The cause of death was a heart attack, but as a neuropathologist I was naturally interested in changes in the brain.
During the autopsy I made an amazing discovery – finding changes that should not have been present in the brain of a man his age.
I found signs of a disease that had never been identified in soccer players before – chronic traumatic encephalopathy or CTE, a neurodegenerative disease caused by repeated head injury. As such, it was the first hard evidence that playing football can cause permanent brain damage.
Findings from the site like this, the Football Association in the UK does not currently believe that there is sufficient evidence to remove the course from children's football, but in the US the authorities are taking a different view.
In 2015, the United States Football Association announced a groundbreaking ban on headers for children aged 10 and under, and a limit for the same practice for children aged 11 to 13. It was an admirable security initiative, but in my opinion it is not enough.
The prohibition must extend to 18 when the brain is fully developed and therefore more resistant to damage.
In 2015, the United States Football Association announced a groundbreaking ban on headers for children aged 10 and under, and a limit for the same practice for children aged 11 to 13 (stock image)
I also think that younger children should play a modified type of football where there is less contact and the football is larger and lighter, reducing the amount of impact when it affects them.
As for adults – well, I can't tell anyone what to do. But it is my duty as a doctor to emphasize the inherent risk.
The more you hit your head, the greater the chance that you will damage your brain, regardless of your age.

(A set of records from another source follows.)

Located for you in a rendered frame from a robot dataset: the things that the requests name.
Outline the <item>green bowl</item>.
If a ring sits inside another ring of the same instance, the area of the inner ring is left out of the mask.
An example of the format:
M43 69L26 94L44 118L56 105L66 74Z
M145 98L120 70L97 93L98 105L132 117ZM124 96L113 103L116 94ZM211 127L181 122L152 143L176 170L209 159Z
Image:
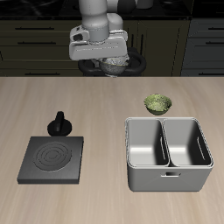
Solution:
M143 102L146 109L155 116L165 114L172 106L172 100L161 94L151 94Z

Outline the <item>white two-bin basket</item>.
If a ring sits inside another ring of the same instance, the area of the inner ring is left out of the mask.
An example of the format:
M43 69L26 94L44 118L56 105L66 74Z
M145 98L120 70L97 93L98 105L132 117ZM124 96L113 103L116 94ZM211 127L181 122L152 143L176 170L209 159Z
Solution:
M130 117L125 121L129 189L198 192L214 167L193 117Z

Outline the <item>dark grey kitchen cupboard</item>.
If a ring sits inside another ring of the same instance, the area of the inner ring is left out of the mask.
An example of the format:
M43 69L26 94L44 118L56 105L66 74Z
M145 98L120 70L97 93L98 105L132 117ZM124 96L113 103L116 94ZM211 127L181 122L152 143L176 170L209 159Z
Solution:
M224 76L224 18L191 20L181 75Z

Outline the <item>dark olive kitchen cupboard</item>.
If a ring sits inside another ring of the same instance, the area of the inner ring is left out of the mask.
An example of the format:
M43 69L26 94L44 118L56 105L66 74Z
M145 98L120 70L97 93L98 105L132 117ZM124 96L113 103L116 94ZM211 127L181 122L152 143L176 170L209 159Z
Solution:
M0 20L0 76L80 76L69 33L79 20ZM188 20L125 20L127 46L146 59L143 76L179 76Z

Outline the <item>flat black base plate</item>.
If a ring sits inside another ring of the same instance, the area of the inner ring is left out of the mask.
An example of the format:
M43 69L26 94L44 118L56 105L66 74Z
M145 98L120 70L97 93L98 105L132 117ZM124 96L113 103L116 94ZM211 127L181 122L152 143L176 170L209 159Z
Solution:
M134 47L128 48L128 65L123 73L119 74L119 77L138 77L146 68L145 58L138 53ZM95 63L91 59L84 59L78 61L78 68L83 72L86 77L105 77L106 74L95 66Z

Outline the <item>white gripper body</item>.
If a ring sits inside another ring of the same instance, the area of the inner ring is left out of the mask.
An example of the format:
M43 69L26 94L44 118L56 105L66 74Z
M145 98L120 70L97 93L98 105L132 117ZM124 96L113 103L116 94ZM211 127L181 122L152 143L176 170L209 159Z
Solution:
M127 54L128 33L123 30L111 31L107 39L90 42L87 30L71 30L69 57L71 60L91 60L123 57Z

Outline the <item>black kitchen counter top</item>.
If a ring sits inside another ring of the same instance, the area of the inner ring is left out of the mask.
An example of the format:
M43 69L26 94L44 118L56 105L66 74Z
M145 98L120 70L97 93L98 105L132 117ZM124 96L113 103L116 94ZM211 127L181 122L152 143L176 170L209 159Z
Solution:
M154 0L150 9L119 15L123 20L224 18L224 0ZM81 20L79 0L0 0L0 20Z

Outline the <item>dark grey stove plate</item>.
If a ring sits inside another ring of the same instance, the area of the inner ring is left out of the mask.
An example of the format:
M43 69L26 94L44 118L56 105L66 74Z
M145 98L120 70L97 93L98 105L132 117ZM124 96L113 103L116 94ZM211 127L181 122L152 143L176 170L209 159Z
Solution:
M21 164L19 184L78 184L83 136L32 136Z

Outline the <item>round black knob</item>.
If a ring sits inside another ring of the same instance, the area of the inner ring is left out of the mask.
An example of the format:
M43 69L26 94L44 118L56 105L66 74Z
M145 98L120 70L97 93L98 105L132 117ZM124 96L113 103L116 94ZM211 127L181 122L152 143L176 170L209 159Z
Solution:
M72 124L65 119L64 112L59 111L53 121L47 126L48 134L52 137L67 136L72 131Z

Some will argue that if we remove the head, football will be ruined like a sport. I do not agree with it. It is simply about adapting techniques to ensure safety without discouraging participation.
In 1976, The Lancet magazine published an editorial that said it was foolish for humanity to intentionally cause brain damage in sport when it was avoidable. Of course accidents happen. But deliberately and foolishly letting people suffer brain damage makes no sense at all.
Football, or football as we call it in the US, is the biggest sport in the world and the UK is setting the tone. We must embrace the truth, no matter how difficult.
Nobody wants to ban sports. This is about controlling the risk. Direction simply should not have a place in football.
- Dr. Omalu is an associate professor of medical pathology at the University of California.